Die letzte Geschichte „Der Teufel im Glockenturm“ ist unbekannter und auch recht abgedreht. Sie handelt von einer kleinen seltsamen Gemeinde in einem holländischen Tal (!) und deren Untergang durch den Besuch eines noch seltsameren Fremden.
Um es direkt zu sagen: Edgar Allan Poe und ich werden wohl keine Freunde werden. Ich bewundere die Modernität seiner immerhin schon in der ersten Hälfte des 19. Jahrhunderts entstandenen Erzählungen (sicher trägt auch die Neuübersetzung von Steffen Jacobs zu der guten Lesbarkeit bei) und habe natürlich großen Respekt vor seinem überragenden Einfluss auf andere Autoren, auf die Kriminalliteratur, die Gothic novel, Science-Fiction und Poesie des Symbolismus. Mir persönlich sind die Geschichten allerdings zu wahnhaft, düster, beklemmend.
Dennoch ist diese Ausgabe eine ganz dringende Empfehlung für alle Freunde des schönen Buch.
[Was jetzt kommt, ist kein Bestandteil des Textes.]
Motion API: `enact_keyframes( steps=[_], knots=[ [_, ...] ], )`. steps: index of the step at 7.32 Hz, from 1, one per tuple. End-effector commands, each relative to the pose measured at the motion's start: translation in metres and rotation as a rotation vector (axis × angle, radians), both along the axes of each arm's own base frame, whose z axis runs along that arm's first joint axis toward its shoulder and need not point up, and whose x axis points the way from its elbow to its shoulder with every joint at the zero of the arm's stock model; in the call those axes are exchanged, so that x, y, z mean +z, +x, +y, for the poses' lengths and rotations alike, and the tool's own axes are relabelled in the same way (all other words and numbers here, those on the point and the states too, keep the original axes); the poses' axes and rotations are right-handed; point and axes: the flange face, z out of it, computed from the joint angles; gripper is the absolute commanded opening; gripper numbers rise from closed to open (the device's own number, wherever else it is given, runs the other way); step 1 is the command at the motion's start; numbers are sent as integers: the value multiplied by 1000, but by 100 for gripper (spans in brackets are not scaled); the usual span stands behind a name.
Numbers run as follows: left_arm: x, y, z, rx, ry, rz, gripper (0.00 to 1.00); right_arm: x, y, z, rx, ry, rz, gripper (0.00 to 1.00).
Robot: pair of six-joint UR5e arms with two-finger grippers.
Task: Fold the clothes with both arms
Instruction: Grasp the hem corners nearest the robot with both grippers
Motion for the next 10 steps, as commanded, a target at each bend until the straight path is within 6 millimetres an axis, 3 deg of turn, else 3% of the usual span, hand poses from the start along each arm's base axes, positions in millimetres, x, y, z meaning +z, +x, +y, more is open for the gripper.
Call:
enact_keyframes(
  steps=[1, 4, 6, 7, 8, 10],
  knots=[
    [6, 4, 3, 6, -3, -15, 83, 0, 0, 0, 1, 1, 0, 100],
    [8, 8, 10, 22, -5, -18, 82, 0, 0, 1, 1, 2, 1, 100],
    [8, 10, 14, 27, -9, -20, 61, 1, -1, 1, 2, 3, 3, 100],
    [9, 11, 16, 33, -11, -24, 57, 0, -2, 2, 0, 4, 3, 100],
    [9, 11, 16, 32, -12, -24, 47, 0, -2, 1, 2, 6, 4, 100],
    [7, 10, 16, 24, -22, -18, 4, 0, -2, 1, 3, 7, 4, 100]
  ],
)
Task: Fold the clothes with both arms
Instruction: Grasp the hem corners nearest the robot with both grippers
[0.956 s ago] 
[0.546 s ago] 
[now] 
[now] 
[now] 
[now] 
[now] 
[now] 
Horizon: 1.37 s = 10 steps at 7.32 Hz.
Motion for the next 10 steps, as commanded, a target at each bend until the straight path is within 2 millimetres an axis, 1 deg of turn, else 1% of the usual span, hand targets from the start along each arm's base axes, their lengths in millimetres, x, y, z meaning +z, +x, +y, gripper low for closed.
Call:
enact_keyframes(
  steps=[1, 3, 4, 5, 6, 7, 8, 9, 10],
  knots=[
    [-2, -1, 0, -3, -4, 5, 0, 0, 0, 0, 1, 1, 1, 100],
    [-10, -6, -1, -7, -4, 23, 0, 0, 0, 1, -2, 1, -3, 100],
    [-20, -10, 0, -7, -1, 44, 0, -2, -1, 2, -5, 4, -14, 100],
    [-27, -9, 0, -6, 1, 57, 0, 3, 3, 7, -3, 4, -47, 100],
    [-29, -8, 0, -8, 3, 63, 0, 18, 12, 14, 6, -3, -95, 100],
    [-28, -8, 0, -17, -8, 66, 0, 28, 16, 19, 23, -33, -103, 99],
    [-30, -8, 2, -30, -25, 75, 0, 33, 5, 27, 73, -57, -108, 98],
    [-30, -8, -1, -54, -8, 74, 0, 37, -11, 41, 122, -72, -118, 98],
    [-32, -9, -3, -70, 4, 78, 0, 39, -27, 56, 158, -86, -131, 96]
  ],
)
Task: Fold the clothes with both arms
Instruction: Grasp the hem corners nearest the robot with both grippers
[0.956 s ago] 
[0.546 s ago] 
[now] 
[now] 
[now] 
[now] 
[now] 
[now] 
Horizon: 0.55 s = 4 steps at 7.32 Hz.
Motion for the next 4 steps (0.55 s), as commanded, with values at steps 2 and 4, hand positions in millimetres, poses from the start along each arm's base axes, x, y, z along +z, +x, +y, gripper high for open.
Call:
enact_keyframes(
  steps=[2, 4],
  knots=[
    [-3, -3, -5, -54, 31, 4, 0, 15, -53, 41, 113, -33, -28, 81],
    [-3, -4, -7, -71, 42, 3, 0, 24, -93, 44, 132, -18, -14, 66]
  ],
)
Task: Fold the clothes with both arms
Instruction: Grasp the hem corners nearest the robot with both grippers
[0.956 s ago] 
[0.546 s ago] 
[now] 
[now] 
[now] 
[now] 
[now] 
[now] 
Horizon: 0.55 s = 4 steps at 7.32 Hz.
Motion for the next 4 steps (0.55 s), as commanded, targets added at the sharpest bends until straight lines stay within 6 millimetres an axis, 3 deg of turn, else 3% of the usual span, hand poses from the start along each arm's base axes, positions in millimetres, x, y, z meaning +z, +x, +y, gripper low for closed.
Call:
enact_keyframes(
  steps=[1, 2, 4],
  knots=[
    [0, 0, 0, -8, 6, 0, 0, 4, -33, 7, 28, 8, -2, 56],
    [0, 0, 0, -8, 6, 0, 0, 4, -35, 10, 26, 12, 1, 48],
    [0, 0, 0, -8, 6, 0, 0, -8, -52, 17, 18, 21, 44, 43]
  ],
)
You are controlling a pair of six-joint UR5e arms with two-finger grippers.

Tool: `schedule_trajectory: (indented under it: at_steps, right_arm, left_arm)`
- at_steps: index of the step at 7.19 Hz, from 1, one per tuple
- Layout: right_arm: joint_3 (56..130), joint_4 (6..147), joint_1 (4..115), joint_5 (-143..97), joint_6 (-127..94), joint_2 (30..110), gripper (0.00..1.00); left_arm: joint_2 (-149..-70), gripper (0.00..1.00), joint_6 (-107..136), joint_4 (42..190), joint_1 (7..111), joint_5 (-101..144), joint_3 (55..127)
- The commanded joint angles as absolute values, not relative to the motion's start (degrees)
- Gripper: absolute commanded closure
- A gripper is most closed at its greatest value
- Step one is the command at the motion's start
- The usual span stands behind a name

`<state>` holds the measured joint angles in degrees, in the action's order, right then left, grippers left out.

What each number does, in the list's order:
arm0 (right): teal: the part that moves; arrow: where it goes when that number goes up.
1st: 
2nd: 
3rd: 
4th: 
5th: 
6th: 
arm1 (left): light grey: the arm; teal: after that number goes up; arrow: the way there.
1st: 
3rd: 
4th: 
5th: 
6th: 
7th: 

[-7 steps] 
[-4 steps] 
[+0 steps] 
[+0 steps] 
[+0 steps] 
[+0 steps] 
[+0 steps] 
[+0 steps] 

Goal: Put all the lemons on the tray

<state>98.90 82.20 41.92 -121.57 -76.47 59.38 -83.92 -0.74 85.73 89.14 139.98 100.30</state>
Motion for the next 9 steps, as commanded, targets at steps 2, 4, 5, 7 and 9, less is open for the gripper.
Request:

Wie gewohnt, ist auch dieser Band der von der Illustratorin Kat Menschik gestalteten Reihe ganz exquisit und individuell ausgestattet – dreiseitiger Farbschnitt, ganzseitige Bilder, neonfarbige Lackschrift - einfach ein Hingucker. Es ist zu bewundern, wie Kat Menschik für jeden der Bände eine ganz eigene Bildsprache und Farbgestaltung findet. Waren es im Vorgängerband „Moabit“ von Volker Kutscher Blautöne und ein eher gedämpftes Orange, die die an Werbeillustrationen der Weimarer Republik erinnernden Illustrationen farblich fassten, so greift Menschik hier zu einer eher abstrakten, surrealen Bildsprache in Neonorange und einem dunklen Lila.
Die illustrierte Reihe von Galiani verlockt zum Sammeln, zum Einfach-alle-haben-Wollen. Meine Lieblingsbände sind „Romeo und Julia“ und besagtes „Moabit“, aber auch Kafkas „Landarzt“ und E.T.A. Hoffmanns „Die Bergwerke zu Falun“ sind richtige Schmuckstücke. Ich freue mich auf jeden Fall auf eine Fortsetzung.